COLLECTED DATA -
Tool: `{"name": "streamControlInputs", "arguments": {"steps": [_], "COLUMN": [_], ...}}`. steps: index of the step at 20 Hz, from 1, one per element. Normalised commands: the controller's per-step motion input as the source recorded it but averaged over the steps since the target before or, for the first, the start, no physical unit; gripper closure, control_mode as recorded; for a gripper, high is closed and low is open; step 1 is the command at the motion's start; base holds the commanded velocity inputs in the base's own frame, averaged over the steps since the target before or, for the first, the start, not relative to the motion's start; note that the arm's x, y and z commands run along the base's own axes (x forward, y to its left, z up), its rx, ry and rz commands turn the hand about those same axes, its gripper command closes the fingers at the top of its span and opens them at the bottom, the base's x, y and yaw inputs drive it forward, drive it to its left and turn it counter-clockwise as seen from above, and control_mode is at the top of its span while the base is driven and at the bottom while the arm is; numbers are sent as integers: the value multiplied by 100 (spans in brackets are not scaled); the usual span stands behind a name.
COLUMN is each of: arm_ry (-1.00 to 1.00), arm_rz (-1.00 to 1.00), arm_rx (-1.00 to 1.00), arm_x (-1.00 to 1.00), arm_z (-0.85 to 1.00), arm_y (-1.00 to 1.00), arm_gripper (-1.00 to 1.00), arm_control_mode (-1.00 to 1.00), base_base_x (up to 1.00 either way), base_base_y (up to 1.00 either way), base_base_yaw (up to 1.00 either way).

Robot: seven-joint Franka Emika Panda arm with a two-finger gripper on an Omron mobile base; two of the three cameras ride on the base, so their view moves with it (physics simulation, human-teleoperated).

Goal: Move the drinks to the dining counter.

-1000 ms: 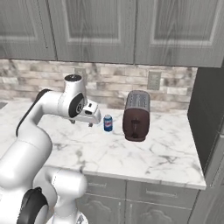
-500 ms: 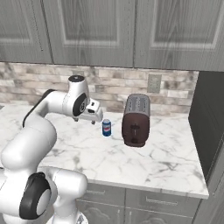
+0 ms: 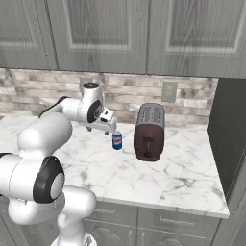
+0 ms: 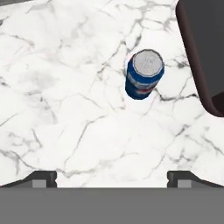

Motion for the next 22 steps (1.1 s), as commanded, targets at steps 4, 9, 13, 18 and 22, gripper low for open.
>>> {"name": "streamControlInputs", "arguments": {"steps": [4,9,13,18,22], "arm_ry": [9,6,1,0,1], "arm_rz": [-27,-25,-19,-8,-3], "arm_rx": [0,0,2,5,2], "arm_x": [0,0,1,2,12], "arm_z": [-8,-14,-29,-34,-8], "arm_y": [-2,-6,-25,-29,-3], "arm_gripper": [-100,-100,-100,-100,-100], "arm_control_mode": [-100,-100,-100,-100,-100], "base_base_x": [0,0,0,0,0], "base_base_y": [0,0,0,0,0], "base_base_yaw": [0,0,0,0,0]}}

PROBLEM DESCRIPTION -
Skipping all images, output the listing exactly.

TASK SOLUTION -
Tool: `{"name": "streamControlInputs", "arguments": {"steps": [_], "COLUMN": [_], ...}}`. steps: index of the step at 20 Hz, from 1, one per element. Normalised commands: the controller's per-step motion input as the source recorded it but averaged over the steps since the target before or, for the first, the start, no physical unit; gripper closure, control_mode as recorded; for a gripper, high is closed and low is open; step 1 is the command at the motion's start; base holds the commanded velocity inputs in the base's own frame, averaged over the steps since the target before or, for the first, the start, not relative to the motion's start; note that the arm's x, y and z commands run along the base's own axes (x forward, y to its left, z up), its rx, ry and rz commands turn the hand about those same axes, its gripper command closes the fingers at the top of its span and opens them at the bottom, the base's x, y and yaw inputs drive it forward, drive it to its left and turn it counter-clockwise as seen from above, and control_mode is at the top of its span while the base is driven and at the bottom while the arm is; numbers are sent as integers: the value multiplied by 100 (spans in brackets are not scaled); the usual span stands behind a name.
COLUMN is each of: arm_ry (-1.00 to 1.00), arm_rz (-1.00 to 1.00), arm_rx (-1.00 to 1.00), arm_x (-1.00 to 1.00), arm_z (-0.85 to 1.00), arm_y (-1.00 to 1.00), arm_gripper (-1.00 to 1.00), arm_control_mode (-1.00 to 1.00), base_base_x (up to 1.00 either way), base_base_y (up to 1.00 either way), base_base_yaw (up to 1.00 either way).

Robot: seven-joint Franka Emika Panda arm with a two-finger gripper on an Omron mobile base; two of the three cameras ride on the base, so their view moves with it (physics simulation, human-teleoperated).

Goal: Move the drinks to the dining counter.

-1000 ms: 
-500 ms: 
+0 ms: 
+0 ms: 

Motion for the next 22 steps (1.1 s), as commanded, targets at steps 4, 9, 13, 18 and 22, gripper low for open.
>>> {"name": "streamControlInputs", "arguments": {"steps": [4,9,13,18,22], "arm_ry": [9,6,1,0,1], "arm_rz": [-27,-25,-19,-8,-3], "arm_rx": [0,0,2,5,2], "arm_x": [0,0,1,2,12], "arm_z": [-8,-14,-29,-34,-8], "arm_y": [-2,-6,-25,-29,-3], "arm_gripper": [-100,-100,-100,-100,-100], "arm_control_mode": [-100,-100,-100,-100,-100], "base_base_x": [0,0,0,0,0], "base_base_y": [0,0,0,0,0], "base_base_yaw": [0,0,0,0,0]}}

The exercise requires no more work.